Consider whether your current model provides clear accountability for resource waste and performance issues, and whether the people making decisions have both the necessary context and the right incentives.
What percentage of your Kubernetes compute costs could better resource management save?
The final poll aimed to quantify the opportunity cost of current resource management practices.
The responses are distributed relatively evenly across all categories, with slightly more teams acknowledging significant waste (over 40%) than claiming strong optimization.
Nearly 20% of respondents have no visibility into potential savings, which represents a substantial blind spot.
Douglas acknowledged their response was a guess to meet the poll deadline, but offered several testable hypotheses: most over-provisioning occurs in underloaded non-production environments; cost is more optimized outside the cluster than inside; more than half of main containers request 1 CPU or more; and more than half of main containers don't actually need to reserve 1 CPU.
Richard highlighted a nuanced challenge: even with rightsized memory for services, nodes can run out of memory while the CPU sits idle.
This requires working with service engineers to select appropriate node types and revisit sizing over time for optimization.
Notably, application teams do not typically adopt KubeCost's CPU container rightsizing recommendations in these cases.
What this means for you:
If you're in the "no idea" category, you're not alone, with nearly 20% of respondents sharing the same sentiment.
However, this represents an opportunity.
Start by establishing visibility into actual versus requested resources for your top 10 or 20 workloads by cost.
For teams aware of waste but not acting on it, the data suggests the barriers are likely organizational or procedural rather than technical.
The relatively even distribution across all waste categories suggests there's significant potential for improvement across the industry, not just among teams that haven't yet addressed resource management.
Summary
The 2025 survey of Kubernetes resource management reveals a community in transition.
While 57% of teams pursue continuous optimization, the dominance of manual management tools (56%) suggests this optimization is largely human-driven rather than automated.
The primary pain points remain operational: CPU throttling and OOM kills affect 45% of teams, indicating that resource configuration frequently fails under production conditions rather than failing gracefully.
Production metrics have won as the preferred approach for determining values, with 79% relying on observed behavior.
However, only 32% have adopted automated tools like VPA or HPA, and just 6% use commercial solutions, pointing to a significant gap between intent and implementation.
Organizationally, no clear winner has emerged in ownership models, with teams nearly evenly split between collaborative approaches (41%) and platform team control (38%).

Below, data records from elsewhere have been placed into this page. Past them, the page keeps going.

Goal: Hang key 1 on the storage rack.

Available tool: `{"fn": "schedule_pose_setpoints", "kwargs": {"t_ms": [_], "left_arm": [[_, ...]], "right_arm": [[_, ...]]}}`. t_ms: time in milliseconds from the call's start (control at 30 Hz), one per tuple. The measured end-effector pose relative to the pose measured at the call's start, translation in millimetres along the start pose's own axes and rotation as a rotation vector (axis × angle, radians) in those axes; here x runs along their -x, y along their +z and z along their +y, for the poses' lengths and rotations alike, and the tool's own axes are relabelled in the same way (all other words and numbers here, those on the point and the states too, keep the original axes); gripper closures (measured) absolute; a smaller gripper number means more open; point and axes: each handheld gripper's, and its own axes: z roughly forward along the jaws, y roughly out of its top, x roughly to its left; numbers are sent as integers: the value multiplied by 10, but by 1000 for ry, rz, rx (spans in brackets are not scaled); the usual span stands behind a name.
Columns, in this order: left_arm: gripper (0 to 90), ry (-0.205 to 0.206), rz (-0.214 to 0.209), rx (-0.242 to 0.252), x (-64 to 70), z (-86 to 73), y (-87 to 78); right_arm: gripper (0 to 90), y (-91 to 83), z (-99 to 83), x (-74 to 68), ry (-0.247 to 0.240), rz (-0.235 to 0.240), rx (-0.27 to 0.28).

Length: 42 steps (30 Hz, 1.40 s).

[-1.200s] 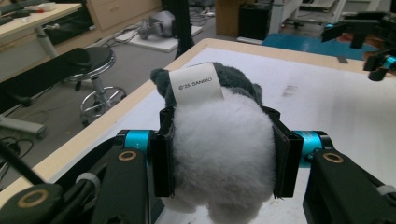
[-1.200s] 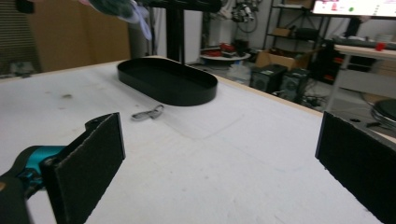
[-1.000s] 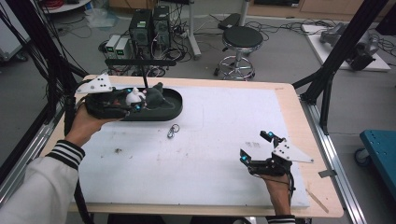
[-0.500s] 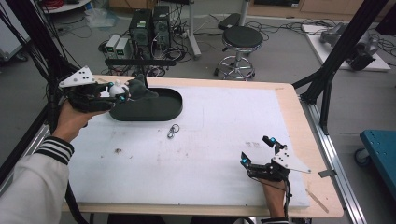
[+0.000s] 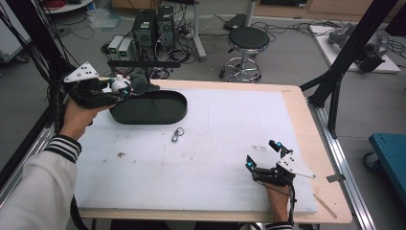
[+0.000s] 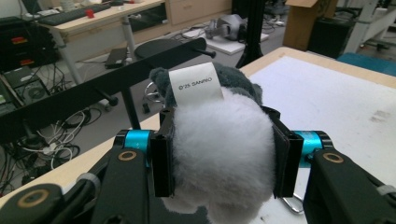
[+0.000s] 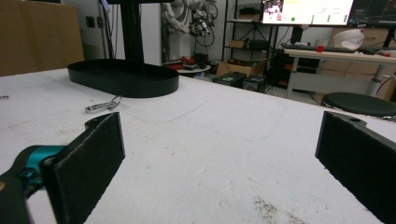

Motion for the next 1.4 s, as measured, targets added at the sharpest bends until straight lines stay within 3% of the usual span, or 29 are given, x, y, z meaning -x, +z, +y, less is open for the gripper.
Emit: {"fn": "schedule_pose_setpoints", "kwargs": {"t_ms": [533,967,1133,1400], "left_arm": [[535,-23,68,6,-93,95,120],[534,-25,93,4,-100,219,259],[534,-8,106,-6,-102,263,310],[534,-37,117,11,-120,245,377]], "right_arm": [[6,-4,-9,-7,-8,-3,3],[6,-3,-9,-10,-13,-4,4],[6,-2,-10,-10,-15,-8,4],[6,-5,-10,-17,-9,-5,-1]]}}
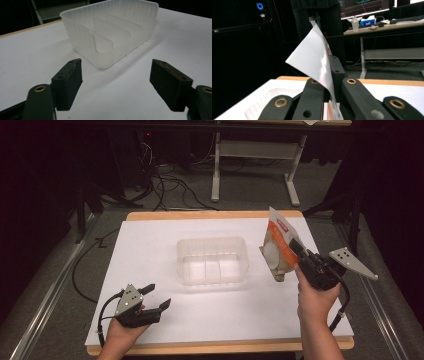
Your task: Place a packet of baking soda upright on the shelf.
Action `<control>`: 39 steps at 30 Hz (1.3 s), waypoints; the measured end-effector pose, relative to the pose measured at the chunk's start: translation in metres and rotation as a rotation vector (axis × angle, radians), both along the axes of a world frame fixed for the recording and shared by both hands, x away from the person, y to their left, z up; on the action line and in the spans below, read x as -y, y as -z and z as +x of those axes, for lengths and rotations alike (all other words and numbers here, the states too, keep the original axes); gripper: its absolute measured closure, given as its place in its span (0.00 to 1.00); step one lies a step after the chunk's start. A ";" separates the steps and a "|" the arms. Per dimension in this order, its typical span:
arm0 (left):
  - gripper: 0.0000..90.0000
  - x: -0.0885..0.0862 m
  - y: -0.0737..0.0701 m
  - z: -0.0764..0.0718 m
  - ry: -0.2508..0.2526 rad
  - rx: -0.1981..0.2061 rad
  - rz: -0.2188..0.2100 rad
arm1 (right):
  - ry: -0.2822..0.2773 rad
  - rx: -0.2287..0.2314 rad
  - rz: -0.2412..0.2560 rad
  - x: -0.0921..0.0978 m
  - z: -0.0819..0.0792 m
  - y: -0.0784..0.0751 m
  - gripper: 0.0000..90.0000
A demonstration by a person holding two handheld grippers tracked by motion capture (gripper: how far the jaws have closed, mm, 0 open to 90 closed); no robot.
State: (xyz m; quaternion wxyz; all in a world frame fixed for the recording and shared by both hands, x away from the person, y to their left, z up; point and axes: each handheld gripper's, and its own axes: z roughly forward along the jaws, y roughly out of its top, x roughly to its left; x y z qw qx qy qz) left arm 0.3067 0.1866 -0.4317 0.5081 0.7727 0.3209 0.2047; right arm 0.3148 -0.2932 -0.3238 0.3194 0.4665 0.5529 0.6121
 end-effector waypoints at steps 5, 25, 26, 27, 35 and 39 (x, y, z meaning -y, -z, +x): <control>0.30 0.000 0.000 -0.001 0.001 0.000 -0.004 | -0.022 0.034 0.010 -0.013 0.004 -0.013 1.00; 0.30 -0.003 -0.003 -0.007 0.013 0.012 -0.009 | -0.143 0.003 0.064 -0.098 0.048 -0.003 1.00; 0.30 -0.003 -0.003 -0.007 0.018 0.010 -0.002 | -0.143 0.003 0.055 -0.102 0.050 -0.002 1.00; 0.30 -0.002 -0.003 -0.007 0.019 0.012 0.002 | -0.146 0.001 0.049 -0.106 0.051 0.000 1.00; 0.30 -0.003 -0.003 -0.007 0.025 0.012 -0.005 | -0.177 -0.019 0.016 -0.131 0.066 0.009 1.00; 0.30 -0.003 -0.003 -0.007 0.026 0.011 -0.005 | -0.176 -0.021 -0.019 -0.141 0.071 0.013 1.00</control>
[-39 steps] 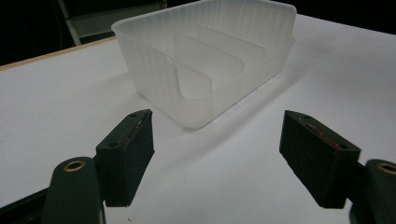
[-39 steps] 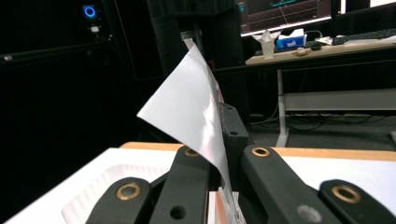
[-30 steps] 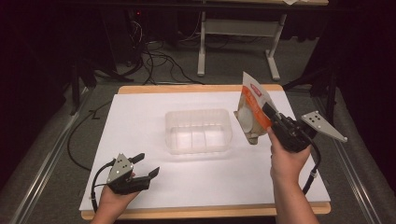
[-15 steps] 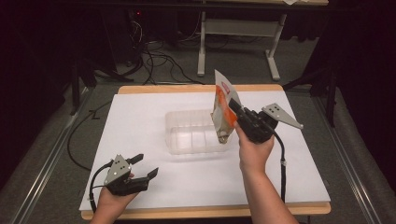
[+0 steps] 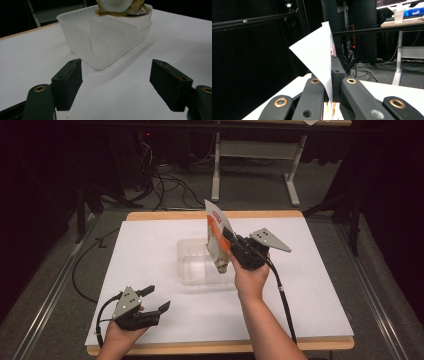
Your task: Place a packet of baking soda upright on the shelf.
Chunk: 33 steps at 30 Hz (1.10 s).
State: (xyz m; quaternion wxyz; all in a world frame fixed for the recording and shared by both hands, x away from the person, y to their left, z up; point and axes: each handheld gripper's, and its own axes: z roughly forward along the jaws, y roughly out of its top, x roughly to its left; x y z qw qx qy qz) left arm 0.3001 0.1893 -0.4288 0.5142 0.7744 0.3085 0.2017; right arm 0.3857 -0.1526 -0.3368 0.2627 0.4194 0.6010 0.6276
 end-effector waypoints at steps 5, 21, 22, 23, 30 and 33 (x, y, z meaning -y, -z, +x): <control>0.30 0.001 0.000 0.000 0.005 -0.001 0.004 | 0.008 -0.006 -0.018 -0.005 0.005 0.003 1.00; 0.30 0.003 0.001 0.000 0.017 0.000 0.012 | 0.003 -0.018 -0.093 -0.021 0.024 0.021 1.00; 0.30 0.003 0.001 0.000 0.017 0.000 0.013 | 0.005 -0.018 -0.098 -0.022 0.026 0.023 1.00; 0.30 0.003 0.001 0.000 0.017 0.000 0.013 | 0.003 -0.014 -0.104 -0.022 0.027 0.024 1.00; 0.30 0.003 0.001 0.001 0.019 0.001 0.017 | -0.016 -0.012 -0.102 -0.024 0.030 0.034 1.00; 0.30 0.003 0.001 0.001 0.021 0.000 0.019 | -0.018 -0.016 -0.100 -0.023 0.030 0.039 1.00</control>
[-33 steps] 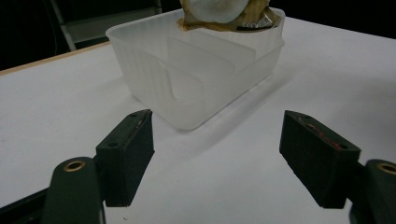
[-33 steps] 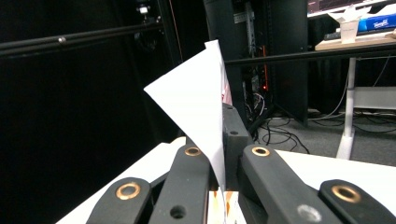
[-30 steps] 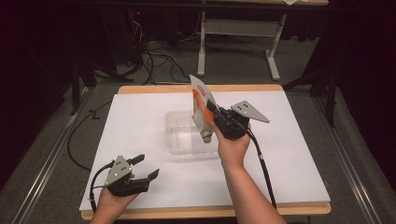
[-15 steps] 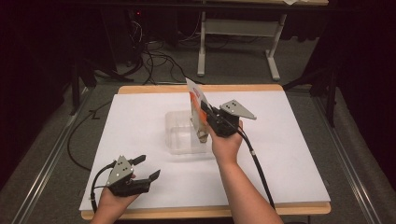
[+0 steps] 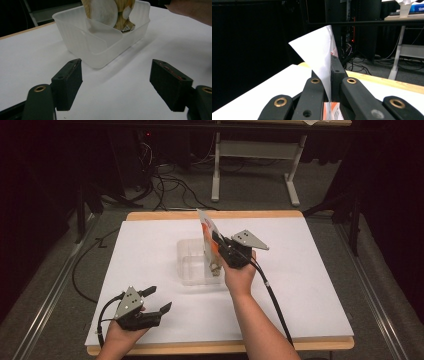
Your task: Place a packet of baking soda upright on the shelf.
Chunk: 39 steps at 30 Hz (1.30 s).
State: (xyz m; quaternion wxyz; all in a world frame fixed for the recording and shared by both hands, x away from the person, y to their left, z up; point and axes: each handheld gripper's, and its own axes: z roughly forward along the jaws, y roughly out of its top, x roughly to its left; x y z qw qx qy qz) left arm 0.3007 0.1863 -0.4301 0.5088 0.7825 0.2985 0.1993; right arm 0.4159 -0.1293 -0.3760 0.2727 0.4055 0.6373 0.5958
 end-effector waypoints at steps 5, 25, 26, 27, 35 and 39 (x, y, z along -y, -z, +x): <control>0.30 0.001 0.000 0.000 0.001 0.000 -0.001 | -0.001 0.004 0.002 -0.001 -0.002 0.003 1.00; 0.30 0.002 0.000 0.000 0.009 -0.004 0.003 | -0.011 -0.021 0.007 -0.002 -0.007 0.011 1.00; 0.30 0.002 0.000 0.000 0.010 -0.005 0.003 | -0.013 -0.024 0.008 -0.002 -0.007 0.012 1.00; 0.30 0.002 0.000 0.000 0.010 -0.005 0.003 | -0.012 -0.024 0.009 -0.002 -0.008 0.012 1.00; 0.30 0.002 0.000 0.000 0.010 -0.003 0.005 | -0.010 -0.034 0.019 0.000 -0.012 0.016 1.00; 0.30 0.002 0.000 0.000 0.010 0.000 0.003 | -0.007 -0.042 0.017 0.003 -0.015 0.019 1.00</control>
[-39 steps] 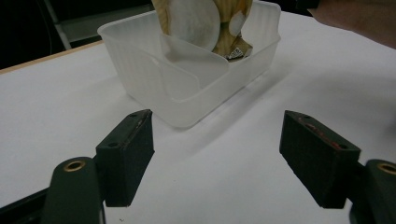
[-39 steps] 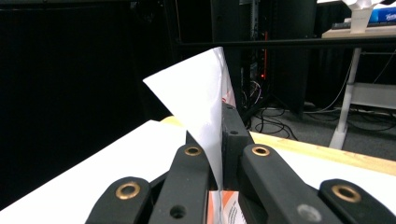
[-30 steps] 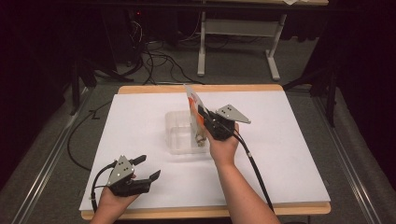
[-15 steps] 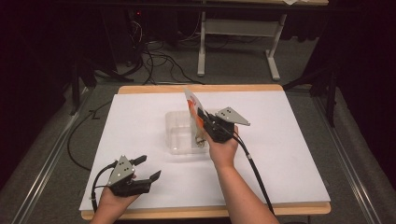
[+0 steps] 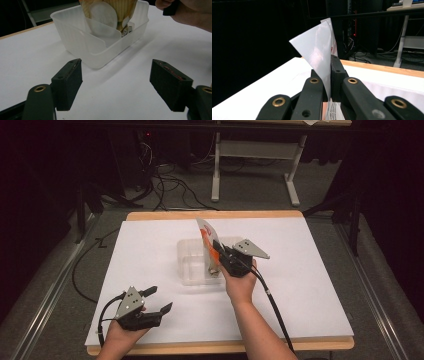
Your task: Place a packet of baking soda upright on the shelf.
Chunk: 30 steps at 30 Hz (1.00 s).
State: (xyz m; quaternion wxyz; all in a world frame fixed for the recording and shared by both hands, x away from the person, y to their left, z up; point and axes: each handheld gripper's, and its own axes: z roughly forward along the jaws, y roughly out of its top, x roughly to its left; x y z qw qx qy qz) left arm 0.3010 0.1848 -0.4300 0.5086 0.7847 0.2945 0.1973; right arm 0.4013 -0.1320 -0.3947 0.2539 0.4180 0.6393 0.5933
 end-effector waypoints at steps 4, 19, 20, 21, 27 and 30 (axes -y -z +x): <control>0.30 0.000 0.000 0.000 0.001 0.000 0.000 | -0.002 -0.001 -0.003 0.001 -0.002 0.003 1.00; 0.30 -0.001 0.000 0.001 -0.006 -0.002 -0.007 | -0.006 -0.015 -0.026 0.003 -0.010 0.018 1.00; 0.30 -0.001 0.000 0.001 -0.005 -0.002 -0.007 | -0.007 -0.017 -0.026 0.003 -0.010 0.019 1.00; 0.30 -0.001 0.000 0.001 -0.005 -0.002 -0.007 | -0.006 -0.021 -0.030 0.003 -0.011 0.021 1.00; 0.30 -0.001 0.000 0.001 -0.007 -0.001 -0.006 | -0.009 -0.026 -0.044 0.004 -0.016 0.029 1.00; 0.30 -0.001 0.000 0.001 -0.007 -0.001 -0.005 | -0.009 -0.031 -0.039 0.004 -0.019 0.032 1.00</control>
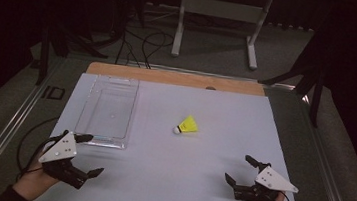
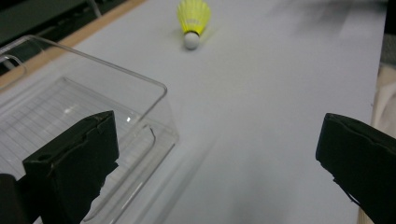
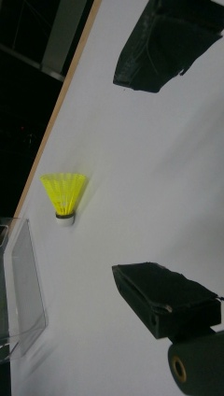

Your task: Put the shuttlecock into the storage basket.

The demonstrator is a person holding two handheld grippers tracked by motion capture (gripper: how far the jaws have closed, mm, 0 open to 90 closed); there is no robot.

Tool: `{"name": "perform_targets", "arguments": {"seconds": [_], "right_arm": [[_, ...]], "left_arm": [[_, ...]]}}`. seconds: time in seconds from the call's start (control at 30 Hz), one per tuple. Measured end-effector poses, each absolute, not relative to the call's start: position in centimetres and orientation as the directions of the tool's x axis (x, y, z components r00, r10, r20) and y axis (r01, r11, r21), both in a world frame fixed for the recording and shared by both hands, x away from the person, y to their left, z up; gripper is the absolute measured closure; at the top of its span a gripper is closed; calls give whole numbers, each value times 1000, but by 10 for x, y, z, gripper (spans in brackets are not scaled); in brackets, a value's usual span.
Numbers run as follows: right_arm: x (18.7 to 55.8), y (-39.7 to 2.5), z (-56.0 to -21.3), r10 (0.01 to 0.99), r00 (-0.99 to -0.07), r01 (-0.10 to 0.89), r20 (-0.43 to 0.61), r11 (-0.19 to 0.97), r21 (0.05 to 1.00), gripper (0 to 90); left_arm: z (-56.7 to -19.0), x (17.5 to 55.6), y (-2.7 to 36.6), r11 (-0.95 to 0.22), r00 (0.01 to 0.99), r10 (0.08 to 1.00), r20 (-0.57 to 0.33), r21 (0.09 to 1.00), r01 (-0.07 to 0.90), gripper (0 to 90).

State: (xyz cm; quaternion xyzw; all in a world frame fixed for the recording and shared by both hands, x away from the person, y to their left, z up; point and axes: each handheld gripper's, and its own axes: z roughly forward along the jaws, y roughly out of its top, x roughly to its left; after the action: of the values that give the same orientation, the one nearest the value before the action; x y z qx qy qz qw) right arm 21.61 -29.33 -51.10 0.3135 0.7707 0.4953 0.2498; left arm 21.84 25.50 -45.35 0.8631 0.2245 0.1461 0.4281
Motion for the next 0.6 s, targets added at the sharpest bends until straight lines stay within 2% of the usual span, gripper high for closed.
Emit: {"name": "perform_targets", "arguments": {"seconds": [0.6], "right_arm": [[217,-292,-512,724,-686,239,-71,316,918,87]], "left_arm": [[-464,234,243,-716,928,371,39,648,259,0]]}}
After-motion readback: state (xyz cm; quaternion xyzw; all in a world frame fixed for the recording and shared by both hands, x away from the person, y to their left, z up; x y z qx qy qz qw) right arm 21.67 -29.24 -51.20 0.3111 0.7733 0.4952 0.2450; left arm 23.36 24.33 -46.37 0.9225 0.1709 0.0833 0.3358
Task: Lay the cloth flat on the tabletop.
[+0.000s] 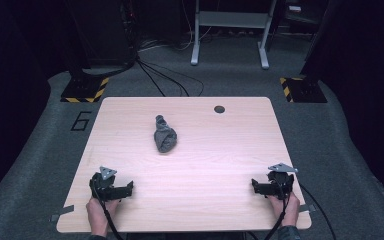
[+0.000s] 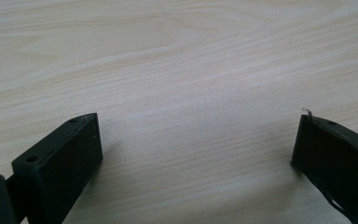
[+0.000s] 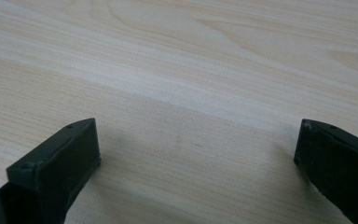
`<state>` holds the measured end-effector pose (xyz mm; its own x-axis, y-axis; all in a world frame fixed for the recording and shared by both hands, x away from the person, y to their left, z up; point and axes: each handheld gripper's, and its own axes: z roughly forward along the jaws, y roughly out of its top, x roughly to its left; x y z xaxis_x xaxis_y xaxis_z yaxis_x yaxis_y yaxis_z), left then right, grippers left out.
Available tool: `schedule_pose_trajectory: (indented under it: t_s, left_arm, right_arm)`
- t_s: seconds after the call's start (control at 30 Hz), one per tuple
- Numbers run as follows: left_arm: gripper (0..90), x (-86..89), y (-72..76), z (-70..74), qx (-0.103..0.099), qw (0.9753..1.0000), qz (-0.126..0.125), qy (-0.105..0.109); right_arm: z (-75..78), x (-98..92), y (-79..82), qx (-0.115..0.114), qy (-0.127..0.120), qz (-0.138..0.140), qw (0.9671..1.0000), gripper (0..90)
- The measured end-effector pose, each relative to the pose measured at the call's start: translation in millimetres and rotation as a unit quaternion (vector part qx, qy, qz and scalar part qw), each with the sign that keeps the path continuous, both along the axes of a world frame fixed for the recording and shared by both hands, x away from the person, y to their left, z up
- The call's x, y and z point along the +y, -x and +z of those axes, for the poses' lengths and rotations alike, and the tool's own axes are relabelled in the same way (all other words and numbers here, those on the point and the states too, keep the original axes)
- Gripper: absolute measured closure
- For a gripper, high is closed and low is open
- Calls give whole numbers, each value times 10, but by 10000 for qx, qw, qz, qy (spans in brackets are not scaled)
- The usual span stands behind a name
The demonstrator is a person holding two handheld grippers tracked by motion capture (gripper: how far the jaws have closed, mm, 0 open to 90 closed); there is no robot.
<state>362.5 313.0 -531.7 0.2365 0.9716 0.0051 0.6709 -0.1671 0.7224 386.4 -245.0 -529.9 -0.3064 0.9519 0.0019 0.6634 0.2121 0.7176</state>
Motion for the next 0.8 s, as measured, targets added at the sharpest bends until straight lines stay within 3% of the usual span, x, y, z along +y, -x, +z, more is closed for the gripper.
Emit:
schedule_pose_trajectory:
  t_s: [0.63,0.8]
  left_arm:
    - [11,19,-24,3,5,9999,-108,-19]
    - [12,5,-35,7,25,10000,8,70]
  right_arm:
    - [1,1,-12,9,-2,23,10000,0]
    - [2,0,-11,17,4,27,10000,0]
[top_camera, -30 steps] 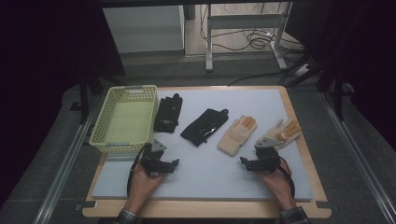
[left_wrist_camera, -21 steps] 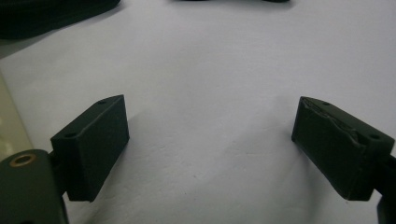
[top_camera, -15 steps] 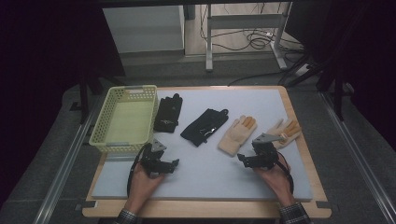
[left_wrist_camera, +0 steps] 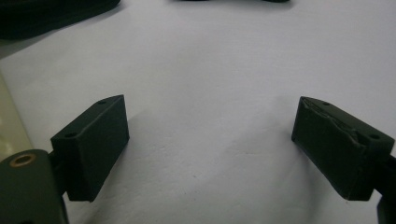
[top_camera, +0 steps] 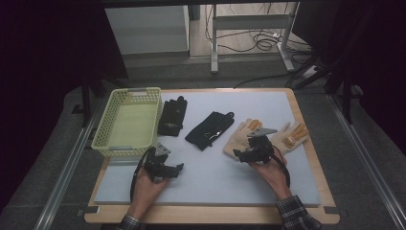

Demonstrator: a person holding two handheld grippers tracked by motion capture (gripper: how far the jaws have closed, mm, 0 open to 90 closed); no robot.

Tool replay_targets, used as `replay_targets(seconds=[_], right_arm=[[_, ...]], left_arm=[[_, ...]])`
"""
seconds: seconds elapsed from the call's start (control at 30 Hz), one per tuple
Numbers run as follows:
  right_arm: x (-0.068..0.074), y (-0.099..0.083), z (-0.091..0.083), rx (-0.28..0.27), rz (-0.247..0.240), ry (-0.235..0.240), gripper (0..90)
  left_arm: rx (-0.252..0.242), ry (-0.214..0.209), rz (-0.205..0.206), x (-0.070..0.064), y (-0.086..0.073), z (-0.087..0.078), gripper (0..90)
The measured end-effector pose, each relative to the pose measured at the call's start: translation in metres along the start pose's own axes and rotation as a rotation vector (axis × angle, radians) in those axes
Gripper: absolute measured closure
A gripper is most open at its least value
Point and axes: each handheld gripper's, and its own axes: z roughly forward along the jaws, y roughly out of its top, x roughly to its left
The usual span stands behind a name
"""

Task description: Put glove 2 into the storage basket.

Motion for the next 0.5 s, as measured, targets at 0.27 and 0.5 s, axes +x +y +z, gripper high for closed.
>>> replay_targets(seconds=[0.27,0.5], right_arm=[[0.006,0.016,0.017,0.010,-0.001,0.026,23.3],[0.011,0.035,0.038,0.018,-0.035,0.017,32.2]], left_arm=[[0.000,0.000,0.000,0.000,0.000,0.000,11.0],[0.000,-0.001,0.001,0.000,0.000,0.000,11.0]])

The cost-impact data suggests a substantial opportunity: 57% of teams believe they could save 20% or more through better resource management, with 29% identifying savings potential above 40%.
Yet nearly 20% have no visibility into their potential savings at all.
These patterns suggest that while the community understands the importance of resource management, the tools and processes for doing it effectively remain immature.
Teams are broadly managing resources in the same way they did during the VM era: through periodic manual reviews, educated guesses, and a healthy safety buffer.
The gap between stated optimization goals and actual automation adoption represents both a challenge and an opportunity for the ecosystem to develop better solutions that account for the full complexity of production Kubernetes workloads.